Bamboo flowering in Orissa without fresh procurement threatens to drive plant to extinction
bamboo has recently started flowering in Orissa. For the people of Orissa, already reeling under famine, this signifies further adversity as bamboo flowering heralds a food crisis. Though bamboo flowering is followed by drying up of the entire plant, the Orissa government has not harvested it for the past two years.
The decision of the authorities not to procure bamboo has not only raised concerns about the survival of the plant in the state, but also affected the livelihood of bamboo cutters. The procurement of bamboo was stopped citing decline in its demand in the paper and pulp industries from 2000 to 2001.
At present around 68,000 tonnes of bamboo is rotting in the godowns of Orissa Forest Development Corporation (ofdc). The fall in demand for bamboo in the state is primarily due to a significant technology shift in the paper industry, which has switched over from bamboo to wood for paper production. Tapan Padhi of Regional Centre for Development Corporation (rcdc), a Bhubaneswar based non-governmental organisation dealing with natural resource management alleges: "The state has succumbed to pressure from the paper industry." Binod Kumar, managing director (operations), ofdc, however, claims that the government is planning to prevail upon the paper industry not to use wood for paper production.

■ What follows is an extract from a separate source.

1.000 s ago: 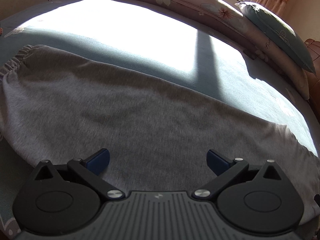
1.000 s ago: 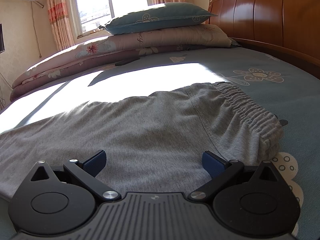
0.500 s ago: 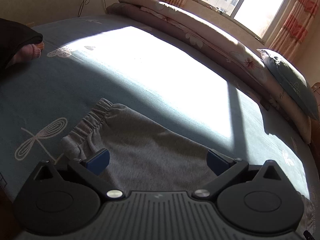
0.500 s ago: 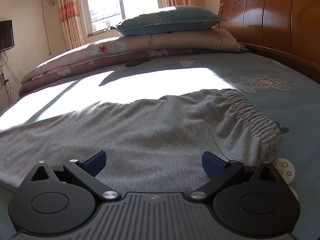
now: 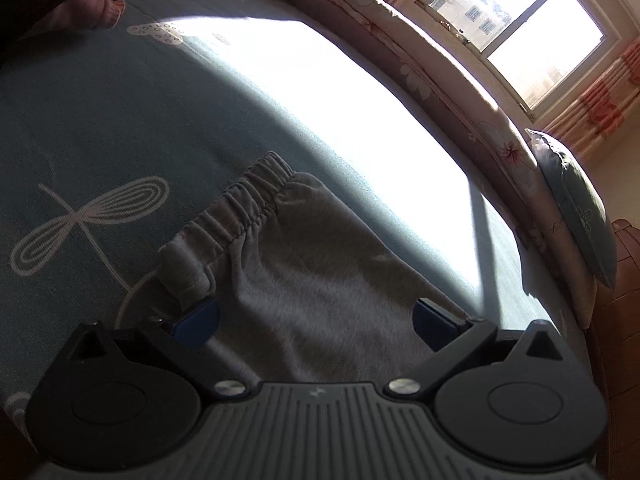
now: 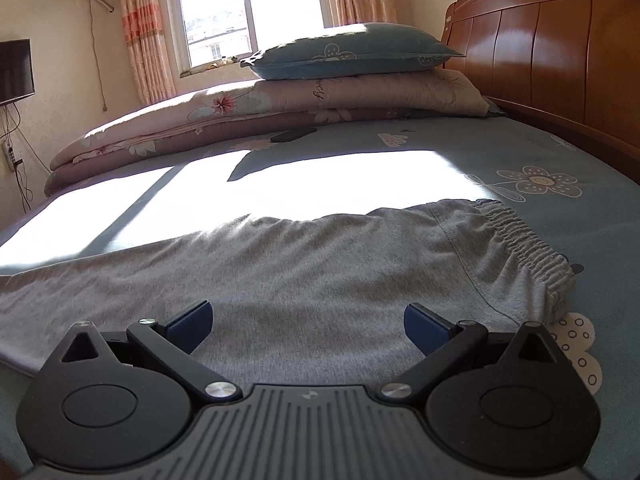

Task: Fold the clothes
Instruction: 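Move the left gripper toward the waistband of the pants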

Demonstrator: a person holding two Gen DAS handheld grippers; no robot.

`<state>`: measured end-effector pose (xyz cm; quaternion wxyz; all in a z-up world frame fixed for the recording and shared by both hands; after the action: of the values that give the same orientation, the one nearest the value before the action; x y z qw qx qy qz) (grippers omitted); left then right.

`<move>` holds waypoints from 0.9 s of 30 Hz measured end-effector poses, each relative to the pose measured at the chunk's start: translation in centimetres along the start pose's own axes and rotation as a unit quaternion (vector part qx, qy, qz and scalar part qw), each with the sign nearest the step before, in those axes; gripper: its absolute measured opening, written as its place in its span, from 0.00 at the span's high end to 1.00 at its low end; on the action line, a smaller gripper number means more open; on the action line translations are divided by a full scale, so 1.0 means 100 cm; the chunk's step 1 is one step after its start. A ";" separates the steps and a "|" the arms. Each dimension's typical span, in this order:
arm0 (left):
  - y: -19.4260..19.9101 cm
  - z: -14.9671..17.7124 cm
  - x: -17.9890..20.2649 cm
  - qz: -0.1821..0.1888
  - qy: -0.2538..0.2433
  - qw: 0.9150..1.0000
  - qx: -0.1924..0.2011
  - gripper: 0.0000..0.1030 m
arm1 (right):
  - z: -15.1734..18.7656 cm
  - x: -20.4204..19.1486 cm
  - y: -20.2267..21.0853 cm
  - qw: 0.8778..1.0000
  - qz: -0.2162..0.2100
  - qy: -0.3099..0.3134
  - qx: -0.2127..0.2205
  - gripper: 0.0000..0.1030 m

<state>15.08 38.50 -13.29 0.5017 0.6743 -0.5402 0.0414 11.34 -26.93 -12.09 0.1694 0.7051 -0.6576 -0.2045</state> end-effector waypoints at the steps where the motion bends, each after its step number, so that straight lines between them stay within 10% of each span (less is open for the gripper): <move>1: 0.004 -0.002 0.005 0.011 -0.008 1.000 0.004 0.01 | 0.000 -0.005 -0.001 1.000 -0.002 0.005 -0.002 0.00; 27: -0.037 -0.010 0.002 -0.014 -0.004 1.000 -0.024 0.01 | 0.012 -0.051 -0.012 0.998 -0.040 0.026 -0.045 0.00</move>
<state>18.53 38.76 -15.01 0.5159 0.6700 -0.5335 0.0191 11.52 -21.72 -13.40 0.2098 0.7273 -0.6146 -0.2222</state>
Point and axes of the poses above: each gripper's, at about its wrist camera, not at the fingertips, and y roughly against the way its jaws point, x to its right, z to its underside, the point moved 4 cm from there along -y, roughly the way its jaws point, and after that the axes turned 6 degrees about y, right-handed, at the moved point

Bamboo was nationalised in 1998, which brought it under the direct control of the state government. Experts say that bamboo is on the verge of extinction in Orissa. M Brahmam from the Regional Research Laboratory, Bhubaneswar, feels that bamboo needs to be harvested regularly as it matures in five to six years. After the massive bamboo flowering, the entire clump dies off. Botanist H Y Mohan Ram of the University of Delhi terms this as 'a suicide by over-production'. However, if harvested on time, the bamboo clumps can be saved from perishing. Researchers also pronounce that bamboo flowering is a precursor to famine. The flowering of bamboo produces protein rich seeds. After consuming these seeds, rodents multiply rapidly. They then attack farms and granaries resulting in widespread famine.
In neighbouring Mizoram, the government is taking adequate measures to counter the menace of bamboo flowering, which is set to take place in 2007. The Union government too is formulating a bamboo policy for Mizoram -- the first of its kind in the country (see: Down To Earth, Vol l0, No 6; August 15, 2001).